Search the data for the string "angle", and report each line where it is found.

[[ Source material open ]]

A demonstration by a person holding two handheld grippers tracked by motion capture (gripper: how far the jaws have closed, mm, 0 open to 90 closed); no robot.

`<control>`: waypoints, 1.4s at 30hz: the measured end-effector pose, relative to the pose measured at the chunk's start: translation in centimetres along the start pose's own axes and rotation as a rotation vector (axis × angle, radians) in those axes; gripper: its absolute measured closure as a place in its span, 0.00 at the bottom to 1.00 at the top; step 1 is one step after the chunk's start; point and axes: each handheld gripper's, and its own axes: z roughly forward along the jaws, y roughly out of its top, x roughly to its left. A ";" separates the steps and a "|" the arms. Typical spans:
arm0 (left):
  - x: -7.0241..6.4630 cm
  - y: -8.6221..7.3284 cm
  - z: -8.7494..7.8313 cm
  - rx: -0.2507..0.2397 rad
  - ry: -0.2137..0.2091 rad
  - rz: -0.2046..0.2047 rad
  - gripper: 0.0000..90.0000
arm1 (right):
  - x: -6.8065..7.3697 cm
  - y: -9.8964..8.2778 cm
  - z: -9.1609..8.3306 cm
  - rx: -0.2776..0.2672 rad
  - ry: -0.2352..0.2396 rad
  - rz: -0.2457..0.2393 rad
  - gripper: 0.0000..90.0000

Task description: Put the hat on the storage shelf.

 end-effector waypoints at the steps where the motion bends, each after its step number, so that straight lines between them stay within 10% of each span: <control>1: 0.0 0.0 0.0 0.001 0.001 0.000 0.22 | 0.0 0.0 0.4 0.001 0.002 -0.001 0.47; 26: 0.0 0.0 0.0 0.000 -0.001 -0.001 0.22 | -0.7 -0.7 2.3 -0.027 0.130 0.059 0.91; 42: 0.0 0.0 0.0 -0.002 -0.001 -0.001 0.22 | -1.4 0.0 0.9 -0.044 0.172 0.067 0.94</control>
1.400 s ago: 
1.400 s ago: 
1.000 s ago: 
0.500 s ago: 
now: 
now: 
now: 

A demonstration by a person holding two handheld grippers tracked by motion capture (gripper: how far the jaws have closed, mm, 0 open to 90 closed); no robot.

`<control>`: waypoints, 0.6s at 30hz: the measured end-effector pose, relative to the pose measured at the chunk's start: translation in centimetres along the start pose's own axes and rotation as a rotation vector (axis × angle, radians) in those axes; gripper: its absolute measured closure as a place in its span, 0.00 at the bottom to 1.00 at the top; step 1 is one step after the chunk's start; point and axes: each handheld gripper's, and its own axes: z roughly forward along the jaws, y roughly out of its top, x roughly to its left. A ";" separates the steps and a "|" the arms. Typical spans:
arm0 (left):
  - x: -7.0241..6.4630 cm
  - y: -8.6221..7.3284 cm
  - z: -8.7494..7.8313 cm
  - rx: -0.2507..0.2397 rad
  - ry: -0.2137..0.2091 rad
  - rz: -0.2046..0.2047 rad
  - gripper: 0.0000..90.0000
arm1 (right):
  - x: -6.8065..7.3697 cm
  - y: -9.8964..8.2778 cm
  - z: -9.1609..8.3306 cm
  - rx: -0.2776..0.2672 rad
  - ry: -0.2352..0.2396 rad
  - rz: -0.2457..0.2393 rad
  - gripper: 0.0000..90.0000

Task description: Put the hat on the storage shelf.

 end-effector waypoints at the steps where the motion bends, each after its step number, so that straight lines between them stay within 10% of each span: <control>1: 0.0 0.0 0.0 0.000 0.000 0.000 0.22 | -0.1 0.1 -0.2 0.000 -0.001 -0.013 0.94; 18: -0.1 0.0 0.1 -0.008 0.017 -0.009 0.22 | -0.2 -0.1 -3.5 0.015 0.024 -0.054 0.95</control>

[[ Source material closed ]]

Response area:
`<control>`: waypoints, 1.4s at 30hz: the measured end-effector pose, relative to the pose measured at the chunk's start: translation in centimetres along the start pose's own axes and rotation as a rotation vector (axis × angle, radians) in those axes; gripper: its absolute measured closure as a place in its span, 0.00 at the bottom to 1.00 at the top; step 1 is one step after the chunk's start; point and axes: each handheld gripper's, and its own axes: z roughly forward along the jaws, y roughly out of its top, x roughly to its left. A ";" separates the steps and a "|" the arms. Typical spans:
`<control>`: waypoints, 0.6s at 30hz: the measured end-effector pose, relative to the pose measured at the chunk's start: translation in centimetres along the start pose's own axes and rotation as a rotation vector (axis × angle, radians) in those axes; gripper: its absolute measured closure as a place in its span, 0.00 at the bottom to 1.00 at the top; step 1 is one step after the chunk's start; point and axes: each handheld gripper's, and its own axes: z roughly forward along the jaws, y roughly out of its top, x roughly to its left. A ";" separates the steps and a "|" the arms. Typical spans:

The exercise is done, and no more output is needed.